DSEL_perc : float (Default = 0.5)

Percentage of the input data used to fit DSEL. Note: This parameter is only used if the pool of classifier is None or unfitted.

References

García, S.; Zhang, Z.-L.; Altalhi, A.; Alshomrani, S. & Herrera, F. “Dynamic ensemble selection for multi-class imbalanced datasets.” Information Sciences, 2018, 445-446, 22 - 37

Britto, Alceu S., Robert Sabourin, and Luiz ES Oliveira. “Dynamic selection of classifiers—a comprehensive review.” Pattern Recognition 47.11 (2014): 3665-3680

R. M. O. Cruz, R. Sabourin, and G. D. Cavalcanti, “Dynamic classifier selection: Recent advances and perspectives,” Information Fusion, vol. 41, pp. 195 – 216, 2018.

estimate_competence(query, neighbors, distances=None, predictions=None)[source]

estimate the competence level of each base classifier \(c_{i}\) for the classification of the query sample. Returns a ndarray containing the competence level of each base classifier.

The competence is estimated using the accuracy criteria. The accuracy is estimated by the weighted results of classifiers who correctly classify the members in the competence region. The weight of member \(x_i\) is related to the number of samples of the same class of \(x_i\) in the training dataset. For detail, please see the first reference, Algorithm 2.

Parameters:
query : array cf shape = [n_samples, n_features]

The query sample.

neighbors : array of shale = [n_samples, n_neighbors]

Indices of the k nearest neighbors according for each test sample.

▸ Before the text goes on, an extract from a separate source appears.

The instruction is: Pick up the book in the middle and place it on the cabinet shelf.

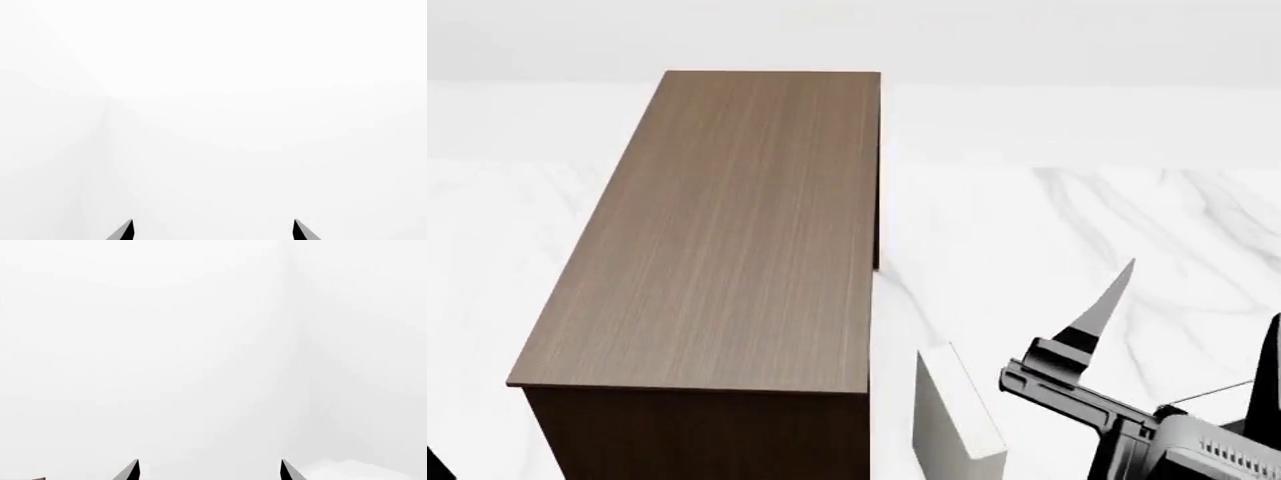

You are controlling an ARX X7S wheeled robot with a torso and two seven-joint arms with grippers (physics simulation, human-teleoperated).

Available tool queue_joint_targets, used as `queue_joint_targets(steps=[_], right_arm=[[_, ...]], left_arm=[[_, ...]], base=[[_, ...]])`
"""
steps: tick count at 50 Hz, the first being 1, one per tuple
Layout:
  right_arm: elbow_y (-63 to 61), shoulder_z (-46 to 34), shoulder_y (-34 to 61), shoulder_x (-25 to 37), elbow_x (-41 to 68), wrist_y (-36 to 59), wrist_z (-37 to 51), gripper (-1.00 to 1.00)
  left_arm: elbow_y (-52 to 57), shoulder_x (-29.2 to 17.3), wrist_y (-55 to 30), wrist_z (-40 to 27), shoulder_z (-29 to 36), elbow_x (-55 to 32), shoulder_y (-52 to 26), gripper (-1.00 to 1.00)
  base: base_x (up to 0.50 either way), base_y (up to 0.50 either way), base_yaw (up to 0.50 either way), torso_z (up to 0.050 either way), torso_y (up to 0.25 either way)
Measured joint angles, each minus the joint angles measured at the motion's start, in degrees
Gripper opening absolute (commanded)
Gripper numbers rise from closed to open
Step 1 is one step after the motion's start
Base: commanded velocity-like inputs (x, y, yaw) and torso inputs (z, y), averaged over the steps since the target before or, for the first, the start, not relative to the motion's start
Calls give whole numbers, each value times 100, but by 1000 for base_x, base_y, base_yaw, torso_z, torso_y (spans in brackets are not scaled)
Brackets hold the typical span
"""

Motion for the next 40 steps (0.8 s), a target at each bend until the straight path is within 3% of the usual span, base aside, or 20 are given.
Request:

distances : array of shale = [n_samples, n_neighbors]

Distances of the k nearest neighbors according for each test sample.

predictions : array of shape = [n_samples, n_classifiers]

Predictions of the base classifiers for all test examples.

Returns:
accuracy : array of shape = [n_samples, n_classifiers}

Local Accuracy estimates (competences) of the base classifiers for all query samples.

fit(X, y)[source]

Prepare the DS model by setting the KNN algorithm and pre-processing the information required to apply the DS methods

Parameters:
X : array of shape = [n_samples, n_features]

The input data.

y : array of shape = [n_samples]

class labels of each example in X.

Returns:
self
predict(X)[source]

Predict the class label for each sample in X.

Parameters:
X : array of shape = [n_samples, n_features]

The input data.

Returns:
predicted_labels : array of shape = [n_samples]

Predicted class label for each sample in X.

predict_proba(X)[source]

Estimates the posterior probabilities for sample in X.

Parameters:
X : array of shape = [n_samples, n_features]

The input data.

Returns:
predicted_proba : array of shape = [n_samples, n_classes]

Probabilities estimates for each sample in X.

score(X, y, sample_weight=None)[source]

Returns the mean accuracy on the given test data and labels.

In multi-label classification, this is the subset accuracy which is a harsh metric since you require for each sample that each label set be correctly predicted.

Parameters:
X : array-like, shape = (n_samples, n_features)

Test samples.

y : array-like, shape = (n_samples) or (n_samples, n_outputs)

True labels for X.

sample_weight : array-like, shape = [n_samples], optional

Sample weights.

Returns:
score : float

Mean accuracy of self.predict(X) wrt. y.

select(competences)[source]

Select an ensemble containing the N most accurate classifiers for the classification of the query sample.

Parameters:
competences : array of shape = [n_samples, n_classifiers]

Competence estimates of each base classifiers for all query samples.

Returns:
selected_classifiers : array of shape = [n_samples, self.N]

Matrix containing the indices of the N selected base classifier for each test example.